= Assyrian General Conference =

The logo of AGC

The Assyrian General Conference (AGC) (Syriac: ܠܘܡܕܐ ܐܫܘܪܝܐ ܓܘܢܝܐ) is a political organization representing Assyrians of today in Iraq. It was established on August 7, 2005 in Baghdad, Iraq.

==Mission statement==
To establish an Assyria region in our historical places where Assyrians can live in peace.

==Goals==
- To preserve the national unity of Iraq to include Assyrians as a part of the Iraqi land and people.
- Work on building a state of law and the separation of the three powers (legislative, executive and judiciary), the promotion of the principles of brotherhood and equality among all religions and nationalities in Iraq, and the rebuilding of civil society and supporting institutions.
- Work to consolidate national unity for the Assyrian people and thus promote the national identity, Assyria, and to be included in the Iraqi constitution.
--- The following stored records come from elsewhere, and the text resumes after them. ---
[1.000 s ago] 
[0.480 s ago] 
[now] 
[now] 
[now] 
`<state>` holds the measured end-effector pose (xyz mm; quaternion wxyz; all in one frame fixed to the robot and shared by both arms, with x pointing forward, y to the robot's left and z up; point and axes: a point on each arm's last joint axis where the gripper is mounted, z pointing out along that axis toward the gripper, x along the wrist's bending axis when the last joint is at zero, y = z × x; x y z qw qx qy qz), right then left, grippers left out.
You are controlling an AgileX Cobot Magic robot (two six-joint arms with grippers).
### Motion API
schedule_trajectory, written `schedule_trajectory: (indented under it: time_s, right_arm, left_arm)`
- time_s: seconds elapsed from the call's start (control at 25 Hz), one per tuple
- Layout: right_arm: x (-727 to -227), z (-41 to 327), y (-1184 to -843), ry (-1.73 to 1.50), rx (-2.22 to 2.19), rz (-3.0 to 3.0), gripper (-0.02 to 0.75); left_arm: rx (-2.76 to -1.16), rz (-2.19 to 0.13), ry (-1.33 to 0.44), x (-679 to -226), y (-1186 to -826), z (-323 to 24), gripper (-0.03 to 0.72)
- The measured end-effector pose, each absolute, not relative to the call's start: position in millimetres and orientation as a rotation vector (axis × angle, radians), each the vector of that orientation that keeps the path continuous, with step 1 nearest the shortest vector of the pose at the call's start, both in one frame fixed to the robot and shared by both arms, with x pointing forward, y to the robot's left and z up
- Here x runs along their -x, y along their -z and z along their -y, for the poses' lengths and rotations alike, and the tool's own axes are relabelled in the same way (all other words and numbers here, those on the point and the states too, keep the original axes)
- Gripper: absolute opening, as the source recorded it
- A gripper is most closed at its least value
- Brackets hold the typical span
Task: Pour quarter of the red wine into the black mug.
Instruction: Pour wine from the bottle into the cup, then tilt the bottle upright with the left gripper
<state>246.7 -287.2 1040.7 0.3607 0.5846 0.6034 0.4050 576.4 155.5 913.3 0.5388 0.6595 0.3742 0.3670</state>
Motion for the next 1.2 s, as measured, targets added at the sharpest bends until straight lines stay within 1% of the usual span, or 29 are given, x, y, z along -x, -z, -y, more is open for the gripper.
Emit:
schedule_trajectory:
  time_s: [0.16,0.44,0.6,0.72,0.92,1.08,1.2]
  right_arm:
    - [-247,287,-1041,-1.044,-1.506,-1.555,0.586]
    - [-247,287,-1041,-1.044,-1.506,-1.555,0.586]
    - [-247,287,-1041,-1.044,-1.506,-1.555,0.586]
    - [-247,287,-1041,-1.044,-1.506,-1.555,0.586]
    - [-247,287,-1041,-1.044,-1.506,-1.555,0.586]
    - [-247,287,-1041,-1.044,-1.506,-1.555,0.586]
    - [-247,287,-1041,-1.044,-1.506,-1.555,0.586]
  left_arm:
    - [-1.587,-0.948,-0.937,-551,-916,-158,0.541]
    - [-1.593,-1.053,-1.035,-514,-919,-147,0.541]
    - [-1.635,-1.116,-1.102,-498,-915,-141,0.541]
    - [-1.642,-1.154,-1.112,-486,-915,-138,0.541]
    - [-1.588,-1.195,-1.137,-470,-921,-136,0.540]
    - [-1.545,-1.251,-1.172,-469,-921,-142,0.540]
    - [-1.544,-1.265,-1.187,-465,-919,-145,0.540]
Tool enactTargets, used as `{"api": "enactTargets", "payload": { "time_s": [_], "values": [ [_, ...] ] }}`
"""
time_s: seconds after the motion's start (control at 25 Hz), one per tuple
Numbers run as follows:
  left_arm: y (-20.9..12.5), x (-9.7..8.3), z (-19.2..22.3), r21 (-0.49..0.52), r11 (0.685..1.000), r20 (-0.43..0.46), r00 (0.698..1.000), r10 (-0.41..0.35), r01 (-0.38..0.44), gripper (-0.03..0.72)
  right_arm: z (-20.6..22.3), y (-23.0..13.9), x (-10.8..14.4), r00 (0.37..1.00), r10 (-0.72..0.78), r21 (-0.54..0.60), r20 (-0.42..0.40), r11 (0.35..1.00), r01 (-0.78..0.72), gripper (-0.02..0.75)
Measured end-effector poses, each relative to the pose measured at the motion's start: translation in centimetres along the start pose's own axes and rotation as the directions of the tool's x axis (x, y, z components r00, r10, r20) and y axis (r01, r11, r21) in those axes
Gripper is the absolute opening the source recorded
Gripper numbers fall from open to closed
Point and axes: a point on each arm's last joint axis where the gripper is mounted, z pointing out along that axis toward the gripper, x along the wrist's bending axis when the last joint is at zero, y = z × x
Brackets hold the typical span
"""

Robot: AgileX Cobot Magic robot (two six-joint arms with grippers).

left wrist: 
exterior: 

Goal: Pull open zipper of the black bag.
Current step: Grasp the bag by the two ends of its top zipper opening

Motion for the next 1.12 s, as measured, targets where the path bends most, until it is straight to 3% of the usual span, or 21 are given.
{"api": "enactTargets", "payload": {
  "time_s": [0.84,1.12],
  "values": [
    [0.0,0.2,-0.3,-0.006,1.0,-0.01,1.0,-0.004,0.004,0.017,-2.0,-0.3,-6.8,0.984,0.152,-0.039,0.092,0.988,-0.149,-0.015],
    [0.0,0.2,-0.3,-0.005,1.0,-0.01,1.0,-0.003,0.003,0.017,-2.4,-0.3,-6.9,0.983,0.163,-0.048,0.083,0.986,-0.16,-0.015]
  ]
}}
- To end the injustice and inequity that was inflicted upon the Assyrian people since the founding of the State of Iraq in 1921 up to this day through cooperation and understanding with the official and concerned bodies.
- To strive to ensure the legitimate rights of the Assyrian people, including the right of self-governance within a united Iraq.
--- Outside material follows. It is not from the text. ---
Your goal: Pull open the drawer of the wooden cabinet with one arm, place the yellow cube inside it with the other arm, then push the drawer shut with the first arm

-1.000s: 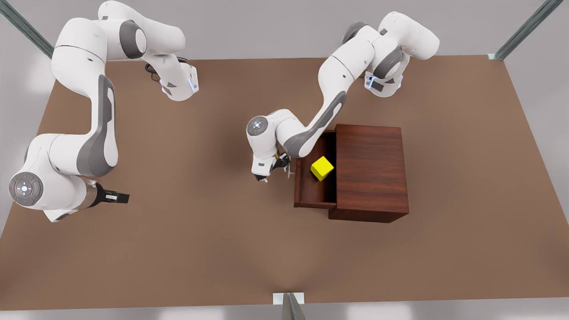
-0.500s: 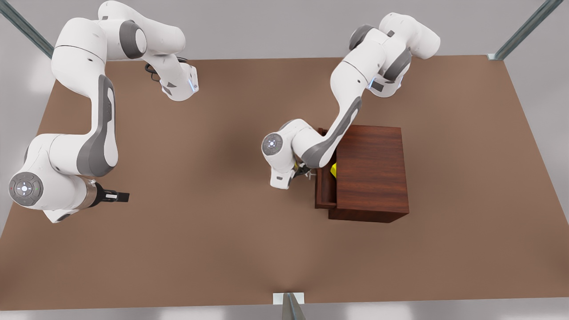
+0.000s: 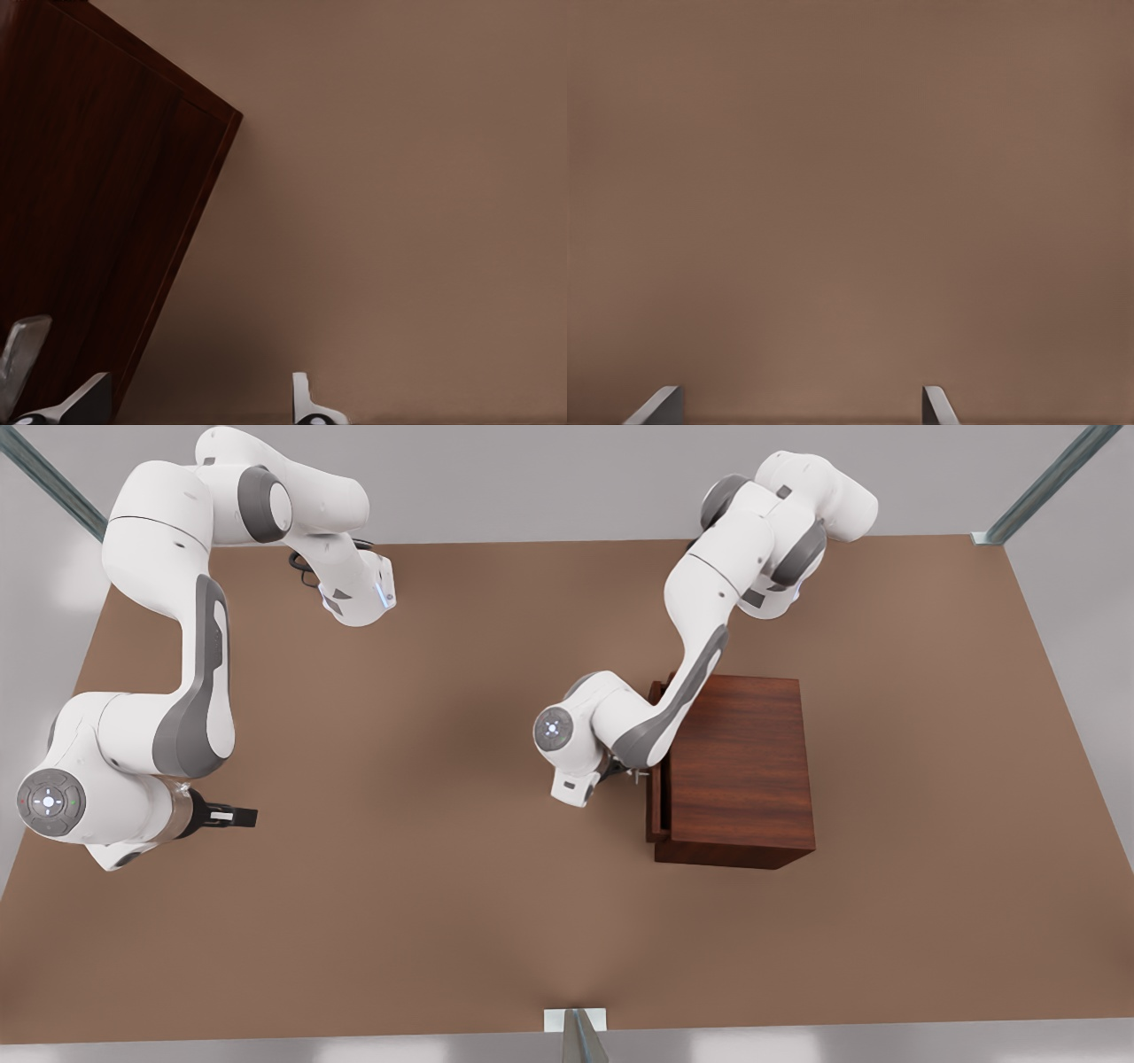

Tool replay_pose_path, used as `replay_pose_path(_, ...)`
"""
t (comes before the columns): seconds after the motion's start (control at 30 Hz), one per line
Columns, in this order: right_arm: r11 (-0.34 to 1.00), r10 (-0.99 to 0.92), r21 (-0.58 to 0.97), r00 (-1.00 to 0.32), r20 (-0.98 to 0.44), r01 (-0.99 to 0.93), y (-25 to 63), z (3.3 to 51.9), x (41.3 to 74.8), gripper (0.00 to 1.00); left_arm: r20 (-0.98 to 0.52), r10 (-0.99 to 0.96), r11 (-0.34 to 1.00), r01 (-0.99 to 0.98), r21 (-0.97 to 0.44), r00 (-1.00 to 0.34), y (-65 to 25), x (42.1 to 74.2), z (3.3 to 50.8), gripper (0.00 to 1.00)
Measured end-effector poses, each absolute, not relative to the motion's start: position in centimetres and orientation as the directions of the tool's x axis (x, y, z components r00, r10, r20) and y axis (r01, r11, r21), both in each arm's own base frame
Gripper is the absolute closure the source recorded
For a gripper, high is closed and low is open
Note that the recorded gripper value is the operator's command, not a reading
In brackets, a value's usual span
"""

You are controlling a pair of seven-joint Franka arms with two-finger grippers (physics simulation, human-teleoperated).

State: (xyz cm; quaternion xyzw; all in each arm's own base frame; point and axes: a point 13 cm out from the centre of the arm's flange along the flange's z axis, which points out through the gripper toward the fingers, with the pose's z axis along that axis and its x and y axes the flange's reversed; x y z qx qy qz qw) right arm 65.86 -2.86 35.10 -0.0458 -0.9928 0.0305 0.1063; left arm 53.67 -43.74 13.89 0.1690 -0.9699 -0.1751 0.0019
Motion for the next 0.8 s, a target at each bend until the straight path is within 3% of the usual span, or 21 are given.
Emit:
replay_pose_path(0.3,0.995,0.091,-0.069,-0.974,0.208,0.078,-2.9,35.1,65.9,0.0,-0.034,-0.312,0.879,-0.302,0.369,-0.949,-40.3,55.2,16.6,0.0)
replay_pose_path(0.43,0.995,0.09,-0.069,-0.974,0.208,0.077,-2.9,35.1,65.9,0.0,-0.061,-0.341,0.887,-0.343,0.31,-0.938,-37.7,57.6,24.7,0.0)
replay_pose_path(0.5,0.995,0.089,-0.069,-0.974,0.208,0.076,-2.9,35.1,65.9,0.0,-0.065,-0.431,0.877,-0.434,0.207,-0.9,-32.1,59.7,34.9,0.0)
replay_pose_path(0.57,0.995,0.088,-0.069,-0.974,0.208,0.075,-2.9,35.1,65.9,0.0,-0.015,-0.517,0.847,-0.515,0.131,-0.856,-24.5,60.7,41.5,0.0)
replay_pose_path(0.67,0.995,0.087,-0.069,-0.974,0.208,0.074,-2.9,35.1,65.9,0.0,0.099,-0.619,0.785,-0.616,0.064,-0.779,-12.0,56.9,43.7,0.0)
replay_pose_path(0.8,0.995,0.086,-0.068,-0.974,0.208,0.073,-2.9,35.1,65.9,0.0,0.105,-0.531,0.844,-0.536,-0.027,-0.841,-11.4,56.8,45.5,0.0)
- Work to restore the Assyrian villages and all the lands that have been seized after the founding of the State of Iraq to the rightful owners, in order for the Assyrian people to exercise their rights and preserve their national identity in the areas of their historical presence.
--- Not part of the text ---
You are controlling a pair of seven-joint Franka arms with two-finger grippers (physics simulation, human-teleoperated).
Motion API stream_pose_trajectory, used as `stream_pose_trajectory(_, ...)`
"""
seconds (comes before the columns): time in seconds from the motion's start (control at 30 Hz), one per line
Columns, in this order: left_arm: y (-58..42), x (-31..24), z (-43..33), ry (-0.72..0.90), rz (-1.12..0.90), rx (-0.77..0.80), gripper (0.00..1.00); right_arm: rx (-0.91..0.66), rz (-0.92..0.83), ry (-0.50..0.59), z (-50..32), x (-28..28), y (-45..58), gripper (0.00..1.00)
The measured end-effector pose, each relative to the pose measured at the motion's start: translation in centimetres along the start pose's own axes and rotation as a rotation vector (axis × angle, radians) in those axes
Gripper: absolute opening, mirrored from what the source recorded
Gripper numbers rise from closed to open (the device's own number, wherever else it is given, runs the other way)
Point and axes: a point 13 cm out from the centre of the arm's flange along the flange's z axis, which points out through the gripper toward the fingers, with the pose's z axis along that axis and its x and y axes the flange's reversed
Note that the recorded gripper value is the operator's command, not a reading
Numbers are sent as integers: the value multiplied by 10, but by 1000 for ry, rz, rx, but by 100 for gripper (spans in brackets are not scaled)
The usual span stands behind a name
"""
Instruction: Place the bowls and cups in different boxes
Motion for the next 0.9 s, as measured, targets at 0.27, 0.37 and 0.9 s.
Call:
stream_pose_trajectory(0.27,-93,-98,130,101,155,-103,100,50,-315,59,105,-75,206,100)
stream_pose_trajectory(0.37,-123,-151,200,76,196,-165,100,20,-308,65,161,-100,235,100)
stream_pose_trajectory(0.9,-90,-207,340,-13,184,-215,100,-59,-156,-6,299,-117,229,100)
- Work to allow immigrants and forcibly displaced Assyrians to return to their areas of origin and to ensure all their rights to property, lands, and usurped historic villages.
- To initiate a renaissance in recognizing the proud history of Assyrian civilization as the cornerstone of Iraq and world civilization.
- Work to strengthen the national institutions and political parties in their right to work, at the national political level and the adoption of the quota system in the election of our representatives.
- To give grants and material support to the authors, researchers and translators to commemorate our history and our civilization, according to the available resources.
- Work to remove all obstacles and prejudicial practices exercised against our people in the form of unfair policies, laws, and regulations, in manning sensitive positions, which should be filled by merit of efficiency, and competence and without discrimination of race, religion or sex.
- Work on the grounds that all Assyrians in the world are Iraqis and they have the legitimate right to possess Iraqi nationality, as Iraq is their homeland.
- Work on the development of the Conference, which can represent the Assyrian people inside the country and in international forums.
- Support all our institutions, cultural, scientific, social and economic, to enable them to cope with the wheel of progress and development at home and abroad.
- Supporting education in the mother tongue by adopting the most effective methods and developing the educational welfare of students.
- Respect for the Universal Declaration of Human Rights and to work on International and United Nations laws concerning the rights of ethnic minorities and the protection of their national and religious groups and to ensure the rights of women.